Thursday, June 23, 2011

A poem about chronic pain

 November 7, 2006

This pain is present every day
Unyielding, oppressive, still there.
Why doesn’t it take a day off,
Who said, “Life is always fair?”

Inhabited by the unwanted
I feel victimized, possessed.
I ask myself all those questions,
“What did I do? Was I too stressed?”

How much is psychological?
How much is left to chance?
Will it get worse or better?
Should I take a reflective glance?

Depression displaced by anger
I felt helpless, betrayed by fate.
Blaming myself, my parents, my genes
I faced my own Watergate.

I began to count my losses,
Labored through my grief,
My life, my body, my ego
All vandalized by this thief.

What can I expect to change?
What is always to be?
It seems all I valued before
Is now questioned, constantly.

Daily pain has rocked my world
As war, earthquake and flood,
As my own Richter scale responds
By changes deep within my blood.

I felt alienated from other
Those so vital, healthy and tanned
While I was despondent, alone
An alien in my own homeland.

For awhile I wallowed and floundered
Kicked by the foot of fate,
Then one day I passed a mirror and said,
“This is your life.

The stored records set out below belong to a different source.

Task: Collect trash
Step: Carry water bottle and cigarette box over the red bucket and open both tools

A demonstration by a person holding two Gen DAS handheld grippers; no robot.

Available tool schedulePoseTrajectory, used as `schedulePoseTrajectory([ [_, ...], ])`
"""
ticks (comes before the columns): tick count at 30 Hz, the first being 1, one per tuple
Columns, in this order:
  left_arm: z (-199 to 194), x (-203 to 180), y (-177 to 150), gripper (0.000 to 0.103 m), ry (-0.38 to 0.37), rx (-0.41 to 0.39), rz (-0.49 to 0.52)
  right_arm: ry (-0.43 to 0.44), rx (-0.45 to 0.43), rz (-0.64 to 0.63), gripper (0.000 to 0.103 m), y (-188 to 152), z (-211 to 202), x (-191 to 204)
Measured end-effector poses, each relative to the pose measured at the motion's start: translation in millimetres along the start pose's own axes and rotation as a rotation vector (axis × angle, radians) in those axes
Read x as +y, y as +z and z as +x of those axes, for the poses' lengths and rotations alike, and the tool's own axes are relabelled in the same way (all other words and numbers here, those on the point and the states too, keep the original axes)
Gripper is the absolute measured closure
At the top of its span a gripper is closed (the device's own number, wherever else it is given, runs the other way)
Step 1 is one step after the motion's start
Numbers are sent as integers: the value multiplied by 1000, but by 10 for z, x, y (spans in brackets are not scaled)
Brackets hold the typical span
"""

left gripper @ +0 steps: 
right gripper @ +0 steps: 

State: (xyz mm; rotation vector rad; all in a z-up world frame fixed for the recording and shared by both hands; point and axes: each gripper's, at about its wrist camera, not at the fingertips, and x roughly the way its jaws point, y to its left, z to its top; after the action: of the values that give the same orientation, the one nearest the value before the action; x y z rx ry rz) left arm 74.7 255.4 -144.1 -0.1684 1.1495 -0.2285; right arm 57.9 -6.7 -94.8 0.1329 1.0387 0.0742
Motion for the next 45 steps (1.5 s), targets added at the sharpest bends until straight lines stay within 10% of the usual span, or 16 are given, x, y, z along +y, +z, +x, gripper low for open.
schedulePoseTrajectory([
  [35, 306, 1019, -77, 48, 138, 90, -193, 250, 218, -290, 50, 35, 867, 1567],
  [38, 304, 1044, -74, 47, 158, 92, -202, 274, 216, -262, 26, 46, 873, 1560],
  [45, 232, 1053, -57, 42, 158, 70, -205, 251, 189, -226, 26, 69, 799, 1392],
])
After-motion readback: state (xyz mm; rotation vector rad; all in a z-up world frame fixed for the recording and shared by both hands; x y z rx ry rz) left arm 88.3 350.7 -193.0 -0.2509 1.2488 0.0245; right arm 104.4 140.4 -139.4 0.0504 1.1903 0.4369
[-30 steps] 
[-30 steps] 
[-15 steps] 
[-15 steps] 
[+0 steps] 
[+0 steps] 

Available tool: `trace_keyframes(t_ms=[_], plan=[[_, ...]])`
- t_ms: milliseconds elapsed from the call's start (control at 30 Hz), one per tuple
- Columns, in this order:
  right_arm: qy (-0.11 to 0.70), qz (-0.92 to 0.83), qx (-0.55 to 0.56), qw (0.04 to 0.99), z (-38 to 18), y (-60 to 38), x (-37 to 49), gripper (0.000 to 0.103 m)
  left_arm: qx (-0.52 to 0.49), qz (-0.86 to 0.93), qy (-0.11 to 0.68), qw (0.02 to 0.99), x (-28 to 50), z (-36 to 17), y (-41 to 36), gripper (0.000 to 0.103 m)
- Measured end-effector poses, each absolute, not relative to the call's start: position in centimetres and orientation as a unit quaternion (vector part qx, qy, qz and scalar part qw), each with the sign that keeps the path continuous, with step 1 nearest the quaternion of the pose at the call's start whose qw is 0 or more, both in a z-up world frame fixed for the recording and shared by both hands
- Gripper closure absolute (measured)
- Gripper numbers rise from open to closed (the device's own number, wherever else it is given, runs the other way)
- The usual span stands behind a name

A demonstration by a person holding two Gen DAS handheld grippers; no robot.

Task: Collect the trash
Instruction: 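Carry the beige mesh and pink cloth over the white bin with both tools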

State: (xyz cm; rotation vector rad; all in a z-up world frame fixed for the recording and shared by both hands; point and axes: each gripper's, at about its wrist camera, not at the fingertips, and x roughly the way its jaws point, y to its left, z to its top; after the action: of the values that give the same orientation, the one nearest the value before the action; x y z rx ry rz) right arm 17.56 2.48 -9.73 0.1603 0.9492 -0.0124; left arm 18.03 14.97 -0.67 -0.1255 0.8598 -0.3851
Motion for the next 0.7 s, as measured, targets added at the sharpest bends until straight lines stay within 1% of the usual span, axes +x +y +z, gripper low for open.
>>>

It’s getting late!”

Suddenly that’s when it hit me.
I’d had enough of that pit.
My life was leading me around
Instead of me living it.

I began to look for solutions
If this pain is always to be.
I had to find some hope in my life,
Imprisoned, I longed to be free.

I took a personal inventory
Of all that I have left,
Gradually I stopped asking, “Why?”
And began feeling less bereft.

Instinctively I reached out to joy
Laughter felt so delicious inside.
As it rippled through my body,
Bringing its healing tide.

I’ve learned to love each day
Even the dark side and strife
For hidden within the heartache
Is a seed of renewal, called life.

- Sue Falkner Wood
___________________________________________________


Sue Falkner-Wood is a retired registered nurse living in Astoria, Ore., with her husband, who is also an R.N. Sue left nursing in 1990 due to chronic pain and other symptoms related to what was eventually diagnosed as relapsing polychondritis/mixed collagen disease, a progressive inflammatory condition involving the cartilage and connective tissue and leading to degeneration of the joints. Unable to practice nursing anymore, Sue turned to writing to vent her pent-up energy, and she has been very successful at it. She wrote a humor column for six years for her local paper in California, and has published articles and poems in the Fresno Bee, Nurseweek, arthritis, lupus and chronic pain newsletters, and a college literary magazine. Sue takes a glass-half-full approach to her disease and says she tries to do something useful every day.

http://www.everydayhealth.com/blog/life-with-chronic-pain/?ht_archive=2011

This poem is word for word what living with chronic pain for 15 years has meant to me.  So happy to pass it on for others to gain insight and HOPE from. Your perspective does matter and its something you can control. I hope you pick to be a survivor with a positive attitude and find an attitude of gratitude for your life.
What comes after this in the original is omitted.